Saved data entries:

== Segment start ==

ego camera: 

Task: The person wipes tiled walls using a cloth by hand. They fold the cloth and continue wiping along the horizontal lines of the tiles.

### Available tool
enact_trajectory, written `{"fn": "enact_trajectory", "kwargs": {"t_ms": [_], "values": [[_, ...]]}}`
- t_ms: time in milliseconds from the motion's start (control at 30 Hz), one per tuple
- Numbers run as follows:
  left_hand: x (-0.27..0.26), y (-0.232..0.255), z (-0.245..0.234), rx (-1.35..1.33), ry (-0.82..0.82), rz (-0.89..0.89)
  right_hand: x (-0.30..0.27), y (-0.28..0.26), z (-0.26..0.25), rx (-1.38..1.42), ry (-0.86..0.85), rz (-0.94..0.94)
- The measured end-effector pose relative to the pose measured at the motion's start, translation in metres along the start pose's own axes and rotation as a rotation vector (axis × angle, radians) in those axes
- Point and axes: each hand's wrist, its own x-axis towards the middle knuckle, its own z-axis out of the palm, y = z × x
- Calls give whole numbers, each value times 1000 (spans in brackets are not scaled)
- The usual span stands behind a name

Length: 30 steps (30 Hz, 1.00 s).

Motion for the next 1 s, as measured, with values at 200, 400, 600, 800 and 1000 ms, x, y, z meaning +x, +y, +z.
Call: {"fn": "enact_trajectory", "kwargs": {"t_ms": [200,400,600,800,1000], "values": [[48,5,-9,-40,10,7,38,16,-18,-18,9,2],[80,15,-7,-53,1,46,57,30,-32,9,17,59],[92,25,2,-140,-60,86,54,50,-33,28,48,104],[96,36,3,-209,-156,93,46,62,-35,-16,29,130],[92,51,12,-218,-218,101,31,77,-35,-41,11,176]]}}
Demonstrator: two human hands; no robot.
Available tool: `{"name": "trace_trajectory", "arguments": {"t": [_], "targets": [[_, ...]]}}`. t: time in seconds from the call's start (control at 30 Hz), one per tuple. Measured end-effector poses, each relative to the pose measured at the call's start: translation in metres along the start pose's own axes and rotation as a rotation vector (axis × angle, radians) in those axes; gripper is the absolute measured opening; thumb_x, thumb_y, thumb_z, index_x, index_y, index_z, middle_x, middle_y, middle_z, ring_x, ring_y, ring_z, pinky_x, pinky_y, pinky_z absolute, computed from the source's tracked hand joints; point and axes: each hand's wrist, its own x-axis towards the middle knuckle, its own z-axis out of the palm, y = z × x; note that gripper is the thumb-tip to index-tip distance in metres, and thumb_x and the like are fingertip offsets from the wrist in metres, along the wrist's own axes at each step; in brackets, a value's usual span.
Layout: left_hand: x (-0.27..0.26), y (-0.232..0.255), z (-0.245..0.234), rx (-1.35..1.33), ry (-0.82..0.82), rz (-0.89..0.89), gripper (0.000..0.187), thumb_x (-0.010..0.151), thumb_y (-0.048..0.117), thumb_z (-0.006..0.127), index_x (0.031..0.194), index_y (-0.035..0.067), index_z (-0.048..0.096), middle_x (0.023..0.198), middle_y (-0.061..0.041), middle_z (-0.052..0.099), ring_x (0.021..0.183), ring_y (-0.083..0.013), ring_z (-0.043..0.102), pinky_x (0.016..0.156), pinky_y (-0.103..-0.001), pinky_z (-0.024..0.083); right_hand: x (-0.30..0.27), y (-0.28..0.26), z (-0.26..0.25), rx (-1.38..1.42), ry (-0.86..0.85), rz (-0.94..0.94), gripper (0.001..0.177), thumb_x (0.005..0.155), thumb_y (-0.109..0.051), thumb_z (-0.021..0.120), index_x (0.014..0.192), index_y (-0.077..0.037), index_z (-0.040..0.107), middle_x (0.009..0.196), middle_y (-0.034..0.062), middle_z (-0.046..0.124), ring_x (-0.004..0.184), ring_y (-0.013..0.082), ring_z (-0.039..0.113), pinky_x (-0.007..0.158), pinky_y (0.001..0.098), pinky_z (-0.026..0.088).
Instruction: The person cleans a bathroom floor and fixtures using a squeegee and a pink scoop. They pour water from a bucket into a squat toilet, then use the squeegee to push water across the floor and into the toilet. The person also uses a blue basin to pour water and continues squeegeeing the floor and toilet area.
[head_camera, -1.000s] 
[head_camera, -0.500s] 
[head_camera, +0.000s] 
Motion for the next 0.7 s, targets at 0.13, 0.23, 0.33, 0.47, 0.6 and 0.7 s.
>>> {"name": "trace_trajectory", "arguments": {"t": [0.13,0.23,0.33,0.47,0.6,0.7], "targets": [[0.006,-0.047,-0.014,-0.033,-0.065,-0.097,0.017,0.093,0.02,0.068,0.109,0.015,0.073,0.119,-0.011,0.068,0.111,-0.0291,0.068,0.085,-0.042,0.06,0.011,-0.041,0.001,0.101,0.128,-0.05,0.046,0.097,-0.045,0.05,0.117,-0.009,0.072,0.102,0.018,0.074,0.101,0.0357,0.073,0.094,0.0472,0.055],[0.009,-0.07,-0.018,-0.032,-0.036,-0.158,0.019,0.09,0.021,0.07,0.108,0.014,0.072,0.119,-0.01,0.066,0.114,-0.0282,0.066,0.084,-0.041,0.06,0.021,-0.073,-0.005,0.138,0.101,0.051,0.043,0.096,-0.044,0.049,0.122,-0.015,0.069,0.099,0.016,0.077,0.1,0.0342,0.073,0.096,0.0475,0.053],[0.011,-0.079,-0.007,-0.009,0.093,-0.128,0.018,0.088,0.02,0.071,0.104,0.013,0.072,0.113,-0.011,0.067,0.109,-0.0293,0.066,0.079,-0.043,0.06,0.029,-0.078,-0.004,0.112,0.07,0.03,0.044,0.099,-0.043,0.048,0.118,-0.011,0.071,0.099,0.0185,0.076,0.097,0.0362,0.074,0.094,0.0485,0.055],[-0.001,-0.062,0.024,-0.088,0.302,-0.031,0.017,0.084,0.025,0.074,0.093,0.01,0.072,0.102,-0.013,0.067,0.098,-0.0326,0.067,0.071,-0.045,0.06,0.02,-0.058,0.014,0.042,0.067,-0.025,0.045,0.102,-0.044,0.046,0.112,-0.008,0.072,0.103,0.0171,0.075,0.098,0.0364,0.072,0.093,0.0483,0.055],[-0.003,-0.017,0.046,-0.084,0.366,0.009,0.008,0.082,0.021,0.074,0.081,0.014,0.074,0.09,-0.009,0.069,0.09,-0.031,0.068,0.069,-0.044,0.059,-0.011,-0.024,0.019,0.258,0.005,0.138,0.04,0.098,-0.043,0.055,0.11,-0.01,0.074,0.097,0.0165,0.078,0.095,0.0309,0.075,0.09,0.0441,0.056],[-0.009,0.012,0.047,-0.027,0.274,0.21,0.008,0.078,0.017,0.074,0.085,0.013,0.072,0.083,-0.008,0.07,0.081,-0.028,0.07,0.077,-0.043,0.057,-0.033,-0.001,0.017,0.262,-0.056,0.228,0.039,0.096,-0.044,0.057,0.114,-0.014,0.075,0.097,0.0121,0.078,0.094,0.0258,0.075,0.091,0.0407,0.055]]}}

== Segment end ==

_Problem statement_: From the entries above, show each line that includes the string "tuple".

_Response area_:
- t_ms: time in milliseconds from the motion's start (control at 30 Hz), one per tuple
Available tool: `{"name": "trace_trajectory", "arguments": {"t": [_], "targets": [[_, ...]]}}`. t: time in seconds from the call's start (control at 30 Hz), one per tuple. Measured end-effector poses, each relative to the pose measured at the call's start: translation in metres along the start pose's own axes and rotation as a rotation vector (axis × angle, radians) in those axes; gripper is the absolute measured opening; thumb_x, thumb_y, thumb_z, index_x, index_y, index_z, middle_x, middle_y, middle_z, ring_x, ring_y, ring_z, pinky_x, pinky_y, pinky_z absolute, computed from the source's tracked hand joints; point and axes: each hand's wrist, its own x-axis towards the middle knuckle, its own z-axis out of the palm, y = z × x; note that gripper is the thumb-tip to index-tip distance in metres, and thumb_x and the like are fingertip offsets from the wrist in metres, along the wrist's own axes at each step; in brackets, a value's usual span.

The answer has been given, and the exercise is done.